For the next hour, the world narrowed to Sadie’s breathing, my hands, and the pressure of time. I cleaned the wound, monitored her responses, kept her awake when she drifted too far, and prayed the storm would break. Jake knelt beside the sofa the whole time, one hand wrapped around his daughter’s fingers like letting go would kill her.
At one point Sadie whimpered, and his eyes filled instantly.
“Hey, baby,” he whispered, voice shaking. “Daddy’s here. You hear me? I’m right here.”
Something tightened in my chest.
This was not the man from the clinic. This was a man stripped bare by love and fear, with no room left for charm or control.
“She’s responding,” I said quietly. “That’s good.”
He looked at me then, really looked at me, and what I saw in his expression made me still. Gratitude, yes. But also regret.
“Dr. Carter,” he said hoarsely, “I need to tell you something.”
“Not now.”
“Yes, now.” He stood, ran a hand through his hair, and paced once before facing me again. “The reason I came to your clinic… it wasn’t an accident.”

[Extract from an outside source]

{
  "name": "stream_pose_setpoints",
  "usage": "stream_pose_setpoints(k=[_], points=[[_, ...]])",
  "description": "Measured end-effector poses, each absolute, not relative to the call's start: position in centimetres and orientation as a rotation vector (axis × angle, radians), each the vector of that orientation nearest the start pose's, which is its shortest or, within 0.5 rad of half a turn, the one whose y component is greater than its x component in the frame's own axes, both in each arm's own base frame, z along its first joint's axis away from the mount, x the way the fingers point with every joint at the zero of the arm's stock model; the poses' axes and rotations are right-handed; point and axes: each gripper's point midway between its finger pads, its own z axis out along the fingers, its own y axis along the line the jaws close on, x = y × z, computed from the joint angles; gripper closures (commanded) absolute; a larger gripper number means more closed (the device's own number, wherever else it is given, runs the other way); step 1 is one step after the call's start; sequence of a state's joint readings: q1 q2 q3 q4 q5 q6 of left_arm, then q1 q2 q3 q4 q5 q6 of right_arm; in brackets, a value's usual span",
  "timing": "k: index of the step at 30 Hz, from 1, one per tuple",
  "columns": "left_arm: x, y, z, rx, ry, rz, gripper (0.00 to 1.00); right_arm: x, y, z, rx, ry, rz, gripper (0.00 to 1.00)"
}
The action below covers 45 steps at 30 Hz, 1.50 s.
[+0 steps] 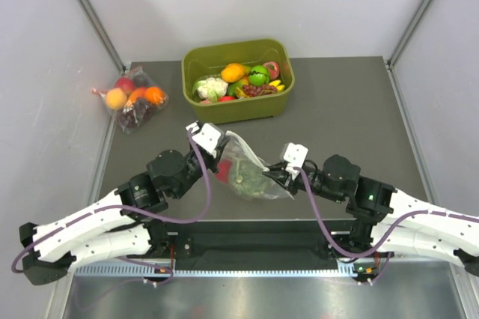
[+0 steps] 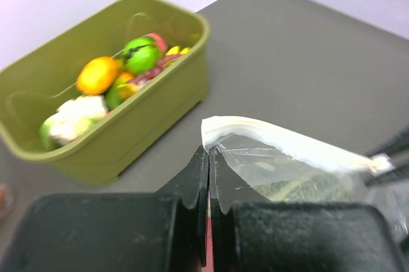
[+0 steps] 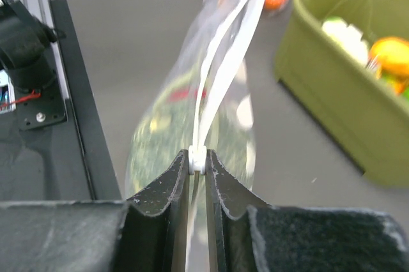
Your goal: Open the zip-top bag and remove the fake food
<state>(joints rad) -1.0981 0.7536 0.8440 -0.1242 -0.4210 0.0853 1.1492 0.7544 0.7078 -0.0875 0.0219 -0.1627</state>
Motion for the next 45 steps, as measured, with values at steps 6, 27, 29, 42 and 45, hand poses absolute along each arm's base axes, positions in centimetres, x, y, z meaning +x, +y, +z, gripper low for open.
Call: stream_pose_setpoints(k=[6,27,29,42,45], points=[[22.1,-21.6,31.5,0.529,1.523,-0.305,1.0,13.8,28.4,23.5,-1.008,1.519,0.749,1.0],[25.0,-18.3,34.5,0.429,1.489,-0.009,1.0,10.7,32.2,19.5,-0.801,1.697,0.93,1.0],[25.1,-18.1,34.9,0.422,1.483,-0.001,1.0,10.3,32.6,19.3,-0.796,1.708,0.944,1.0],[25.9,-18.9,33.1,0.472,1.521,0.057,1.0,9.1,33.0,17.4,-0.767,1.767,0.967,1.0],[26.0,-18.9,32.3,0.479,1.532,0.061,1.0,9.1,32.5,16.8,-0.763,1.788,0.953,1.0]])
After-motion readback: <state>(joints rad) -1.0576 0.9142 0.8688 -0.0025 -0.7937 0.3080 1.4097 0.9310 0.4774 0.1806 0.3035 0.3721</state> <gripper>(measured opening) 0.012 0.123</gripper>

I straightened slowly. “I figured that out.”
He exhaled hard. “The guys at Miller’s Bar were talking. Saying the new doctor from Denver wouldn’t last a month. Saying a woman like you didn’t belong here. I should’ve walked away, but I didn’t. I let them get in my head. I came in there planning to rattle you. Maybe embarrass you. Maybe prove you didn’t fit.”
My stomach turned cold, not because I was surprised—but because hearing him admit it made it real.
“I was wrong,” he said. “God, Emily, I was so wrong.”
I should have answered sharply. I should have told him exactly what kind of man that made him.
Instead, before I could speak, Sadie’s body jerked violently beneath my hands.
“Jake!” I snapped. “I need you to hold her shoulders—now!”
And as thunder split the sky above the ranch house, I realized losing the little girl might destroy both of us.